Kebahagiaan merupakan salah satu tujuan hidup semua orang. Everybody wants to be happy. Aristoteles bahkan menempatkannya sebagai tujuan utama dari keseluruhan sistem etika filsafatnya. Ia menyebutnya “Eudaimonia” – yang berarti kebahagiaan dalam bahasa Yunani, dimana filsuf itu mendefinisikan kebahagiaan sebagai “Sesuatu yang paling baik, paling mulia, dan paling menyenangkan di dunia”. Dan banyak orang yang berpendapat, bahwa mereka akan bahagia jika sudah sukses – dengan definisi sukses sesuai sudut pandang mereka masing-masing. Tapi yang jelas, dewasa ini sukses selalu identik dengan karir yang baik, status sosial yang baik, dan kemapanan ekonomi, setali tiga uang dengan kekayaan. Padahal, itu tidak betul. Kebahagiaan juga tidak berarti kita harus selalu tersenyum atau tertawa. Karena itu berarti kebahagiaan identik dengan kesenangan dan rasa senang. Padahal, kebahagiaan jauh lebih luas daripada itu.

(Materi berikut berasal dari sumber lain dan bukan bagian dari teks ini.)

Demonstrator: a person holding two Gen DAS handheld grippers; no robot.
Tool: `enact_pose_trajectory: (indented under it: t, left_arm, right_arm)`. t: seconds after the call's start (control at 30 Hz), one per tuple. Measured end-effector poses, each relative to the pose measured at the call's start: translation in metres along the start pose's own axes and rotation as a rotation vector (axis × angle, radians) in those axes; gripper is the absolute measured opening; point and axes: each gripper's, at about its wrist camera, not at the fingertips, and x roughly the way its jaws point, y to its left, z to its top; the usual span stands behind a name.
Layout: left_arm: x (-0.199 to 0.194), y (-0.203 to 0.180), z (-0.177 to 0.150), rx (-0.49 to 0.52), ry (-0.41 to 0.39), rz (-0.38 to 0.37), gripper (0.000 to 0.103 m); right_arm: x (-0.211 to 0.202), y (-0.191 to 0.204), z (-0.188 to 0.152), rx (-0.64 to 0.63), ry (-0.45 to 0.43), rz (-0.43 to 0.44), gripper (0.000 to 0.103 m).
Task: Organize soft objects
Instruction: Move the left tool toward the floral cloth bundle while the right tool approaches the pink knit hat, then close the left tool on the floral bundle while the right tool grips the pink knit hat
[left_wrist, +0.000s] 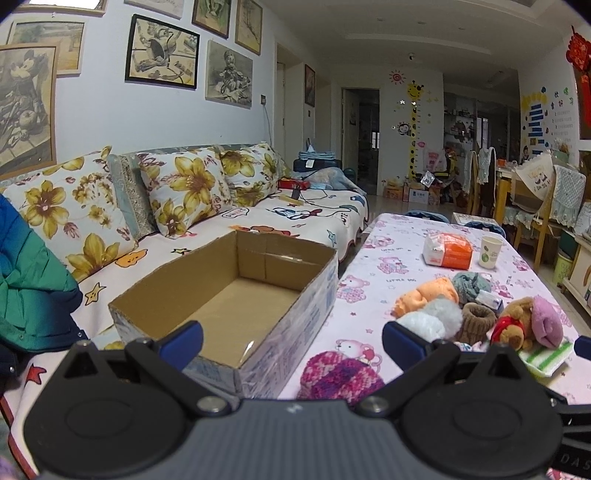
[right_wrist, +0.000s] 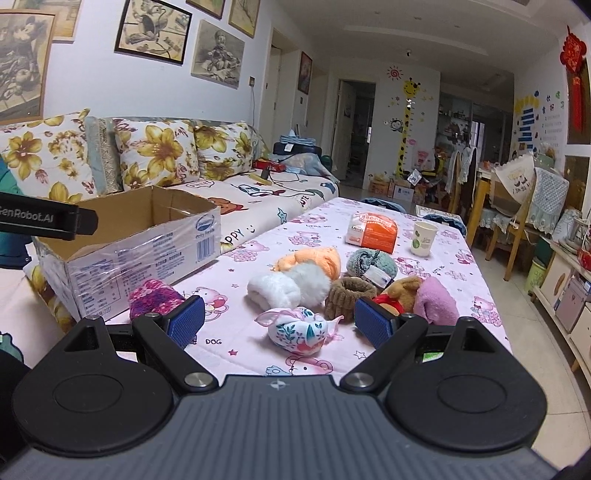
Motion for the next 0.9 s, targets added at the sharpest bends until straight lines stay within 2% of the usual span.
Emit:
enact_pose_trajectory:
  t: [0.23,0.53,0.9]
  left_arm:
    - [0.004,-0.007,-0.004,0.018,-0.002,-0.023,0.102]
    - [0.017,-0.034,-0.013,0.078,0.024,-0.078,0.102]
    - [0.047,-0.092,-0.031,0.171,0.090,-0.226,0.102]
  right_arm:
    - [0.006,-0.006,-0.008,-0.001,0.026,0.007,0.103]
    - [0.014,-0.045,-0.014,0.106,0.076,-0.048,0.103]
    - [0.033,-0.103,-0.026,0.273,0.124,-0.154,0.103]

Akan tetapi, banyak yang tidak menyadari bahwa kemampuan meraih kebahagiaan sangat tergantung pada masing-masing individu. Hal ini terkait dengan kekuatan kepribadian dan kemampuan masing-masing dalam merespon dan bertahan hidup. Orang sukses dan orang gagal punya kesamaan, yaitu sama-sama mengalami berbagai kesulitan hidup. Perbedaannya terletak pada kecerdasan menghadapi dan merespons kesulitan hidup yang dijalaninya. Yang artinya, orang sukses lebih cerdas dari pada orang gagal dalam menghadapi kesulitan hidupnya. Tidak cukup hanya dengan memiliki EQ dan atau IQ yang tinggi untuk mencapai kesuksesan.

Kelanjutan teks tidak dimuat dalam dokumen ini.